• [REQUIRED WORK]: Your task is to output every record exactly as it is given.

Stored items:

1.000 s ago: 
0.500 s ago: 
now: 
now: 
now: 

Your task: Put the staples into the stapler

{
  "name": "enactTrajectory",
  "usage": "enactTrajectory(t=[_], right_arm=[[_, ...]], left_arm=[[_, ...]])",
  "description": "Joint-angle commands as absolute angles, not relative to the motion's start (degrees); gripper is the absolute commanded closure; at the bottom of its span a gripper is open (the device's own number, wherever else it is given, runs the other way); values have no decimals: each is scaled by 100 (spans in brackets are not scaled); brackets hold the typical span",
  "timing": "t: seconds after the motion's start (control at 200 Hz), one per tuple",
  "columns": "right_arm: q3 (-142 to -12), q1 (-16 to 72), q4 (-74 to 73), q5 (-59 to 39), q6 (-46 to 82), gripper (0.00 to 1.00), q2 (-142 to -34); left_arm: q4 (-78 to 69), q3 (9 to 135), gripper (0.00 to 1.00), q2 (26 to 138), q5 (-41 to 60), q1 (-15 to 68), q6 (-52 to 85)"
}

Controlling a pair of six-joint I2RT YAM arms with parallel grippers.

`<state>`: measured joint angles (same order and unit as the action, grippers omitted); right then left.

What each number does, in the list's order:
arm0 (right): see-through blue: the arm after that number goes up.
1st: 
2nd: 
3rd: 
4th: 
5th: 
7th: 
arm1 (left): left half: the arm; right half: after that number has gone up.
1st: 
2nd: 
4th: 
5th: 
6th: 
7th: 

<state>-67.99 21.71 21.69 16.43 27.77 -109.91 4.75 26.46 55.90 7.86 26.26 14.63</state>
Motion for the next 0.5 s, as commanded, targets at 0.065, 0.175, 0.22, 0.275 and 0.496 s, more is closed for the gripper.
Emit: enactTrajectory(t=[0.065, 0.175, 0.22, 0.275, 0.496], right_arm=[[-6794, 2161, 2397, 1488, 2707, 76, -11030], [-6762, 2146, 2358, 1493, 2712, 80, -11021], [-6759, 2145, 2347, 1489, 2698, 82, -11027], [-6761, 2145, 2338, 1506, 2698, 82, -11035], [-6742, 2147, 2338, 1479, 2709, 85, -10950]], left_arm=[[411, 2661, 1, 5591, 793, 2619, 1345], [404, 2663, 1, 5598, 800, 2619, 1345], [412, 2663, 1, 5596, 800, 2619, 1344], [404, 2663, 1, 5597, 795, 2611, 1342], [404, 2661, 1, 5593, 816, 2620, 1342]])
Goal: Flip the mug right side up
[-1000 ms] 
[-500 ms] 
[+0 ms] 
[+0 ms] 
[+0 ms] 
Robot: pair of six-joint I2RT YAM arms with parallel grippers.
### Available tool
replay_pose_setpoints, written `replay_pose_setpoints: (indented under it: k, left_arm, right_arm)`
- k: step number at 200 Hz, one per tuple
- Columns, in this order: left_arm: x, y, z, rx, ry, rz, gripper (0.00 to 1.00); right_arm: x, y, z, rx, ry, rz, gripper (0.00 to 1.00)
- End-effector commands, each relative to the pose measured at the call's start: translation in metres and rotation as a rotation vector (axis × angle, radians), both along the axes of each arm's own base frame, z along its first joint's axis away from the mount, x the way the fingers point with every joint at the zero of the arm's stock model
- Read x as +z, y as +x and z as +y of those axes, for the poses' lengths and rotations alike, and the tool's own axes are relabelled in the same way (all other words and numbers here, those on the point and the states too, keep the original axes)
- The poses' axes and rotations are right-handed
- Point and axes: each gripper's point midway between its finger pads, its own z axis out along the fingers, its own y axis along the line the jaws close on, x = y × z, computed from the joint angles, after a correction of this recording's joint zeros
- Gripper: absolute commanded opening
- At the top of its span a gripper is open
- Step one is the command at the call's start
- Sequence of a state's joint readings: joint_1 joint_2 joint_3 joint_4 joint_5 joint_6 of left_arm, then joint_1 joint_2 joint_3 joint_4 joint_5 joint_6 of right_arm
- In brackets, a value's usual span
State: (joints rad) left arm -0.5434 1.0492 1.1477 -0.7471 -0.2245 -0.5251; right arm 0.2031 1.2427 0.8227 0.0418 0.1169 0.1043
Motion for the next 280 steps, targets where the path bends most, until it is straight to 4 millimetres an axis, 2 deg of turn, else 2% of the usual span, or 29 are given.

• [SOLUTION BELOW]:
1.000 s ago: 
0.500 s ago: 
now: 
now: 
now: 

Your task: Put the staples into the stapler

{
  "name": "enactTrajectory",
  "usage": "enactTrajectory(t=[_], right_arm=[[_, ...]], left_arm=[[_, ...]])",
  "description": "Joint-angle commands as absolute angles, not relative to the motion's start (degrees); gripper is the absolute commanded closure; at the bottom of its span a gripper is open (the device's own number, wherever else it is given, runs the other way); values have no decimals: each is scaled by 100 (spans in brackets are not scaled); brackets hold the typical span",
  "timing": "t: seconds after the motion's start (control at 200 Hz), one per tuple",
  "columns": "right_arm: q3 (-142 to -12), q1 (-16 to 72), q4 (-74 to 73), q5 (-59 to 39), q6 (-46 to 82), gripper (0.00 to 1.00), q2 (-142 to -34); left_arm: q4 (-78 to 69), q3 (9 to 135), gripper (0.00 to 1.00), q2 (26 to 138), q5 (-41 to 60), q1 (-15 to 68), q6 (-52 to 85)"
}

Controlling a pair of six-joint I2RT YAM arms with parallel grippers.

`<state>`: measured joint angles (same order and unit as the action, grippers omitted); right then left.

What each number does, in the list's order:
arm0 (right): see-through blue: the arm after that number goes up.
1st: 
2nd: 
3rd: 
4th: 
5th: 
7th: 
arm1 (left): left half: the arm; right half: after that number has gone up.
1st: 
2nd: 
4th: 
5th: 
6th: 
7th: 

<state>-67.99 21.71 21.69 16.43 27.77 -109.91 4.75 26.46 55.90 7.86 26.26 14.63</state>
Motion for the next 0.5 s, as commanded, targets at 0.065, 0.175, 0.22, 0.275 and 0.496 s, more is closed for the gripper.
Emit: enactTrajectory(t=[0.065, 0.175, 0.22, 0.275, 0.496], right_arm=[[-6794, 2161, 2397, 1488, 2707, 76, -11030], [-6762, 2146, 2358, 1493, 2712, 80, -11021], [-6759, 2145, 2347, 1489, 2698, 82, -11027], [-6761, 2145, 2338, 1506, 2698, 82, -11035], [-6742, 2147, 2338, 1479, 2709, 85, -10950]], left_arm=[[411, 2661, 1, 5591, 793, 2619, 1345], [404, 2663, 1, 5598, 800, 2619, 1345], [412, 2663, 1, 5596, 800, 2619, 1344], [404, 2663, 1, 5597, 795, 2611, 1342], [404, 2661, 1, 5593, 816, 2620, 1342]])
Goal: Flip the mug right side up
[-1000 ms] 
[-500 ms] 
[+0 ms] 
[+0 ms] 
[+0 ms] 
Robot: pair of six-joint I2RT YAM arms with parallel grippers.
### Available tool
replay_pose_setpoints, written `replay_pose_setpoints: (indented under it: k, left_arm, right_arm)`
- k: step number at 200 Hz, one per tuple
- Columns, in this order: left_arm: x, y, z, rx, ry, rz, gripper (0.00 to 1.00); right_arm: x, y, z, rx, ry, rz, gripper (0.00 to 1.00)
- End-effector commands, each relative to the pose measured at the call's start: translation in metres and rotation as a rotation vector (axis × angle, radians), both along the axes of each arm's own base frame, z along its first joint's axis away from the mount, x the way the fingers point with every joint at the zero of the arm's stock model
- Read x as +z, y as +x and z as +y of those axes, for the poses' lengths and rotations alike, and the tool's own axes are relabelled in the same way (all other words and numbers here, those on the point and the states too, keep the original axes)
- The poses' axes and rotations are right-handed
- Point and axes: each gripper's point midway between its finger pads, its own z axis out along the fingers, its own y axis along the line the jaws close on, x = y × z, computed from the joint angles, after a correction of this recording's joint zeros
- Gripper: absolute commanded opening
- At the top of its span a gripper is open
- Step one is the command at the call's start
- Sequence of a state's joint readings: joint_1 joint_2 joint_3 joint_4 joint_5 joint_6 of left_arm, then joint_1 joint_2 joint_3 joint_4 joint_5 joint_6 of right_arm
- In brackets, a value's usual span
State: (joints rad) left arm -0.5434 1.0492 1.1477 -0.7471 -0.2245 -0.5251; right arm 0.2031 1.2427 0.8227 0.0418 0.1169 0.1043
Motion for the next 280 steps, targets where the path bends most, until it is straight to 4 millimetres an axis, 2 deg of turn, else 2% of the usual span, or 29 are given.

This output requires nothing more.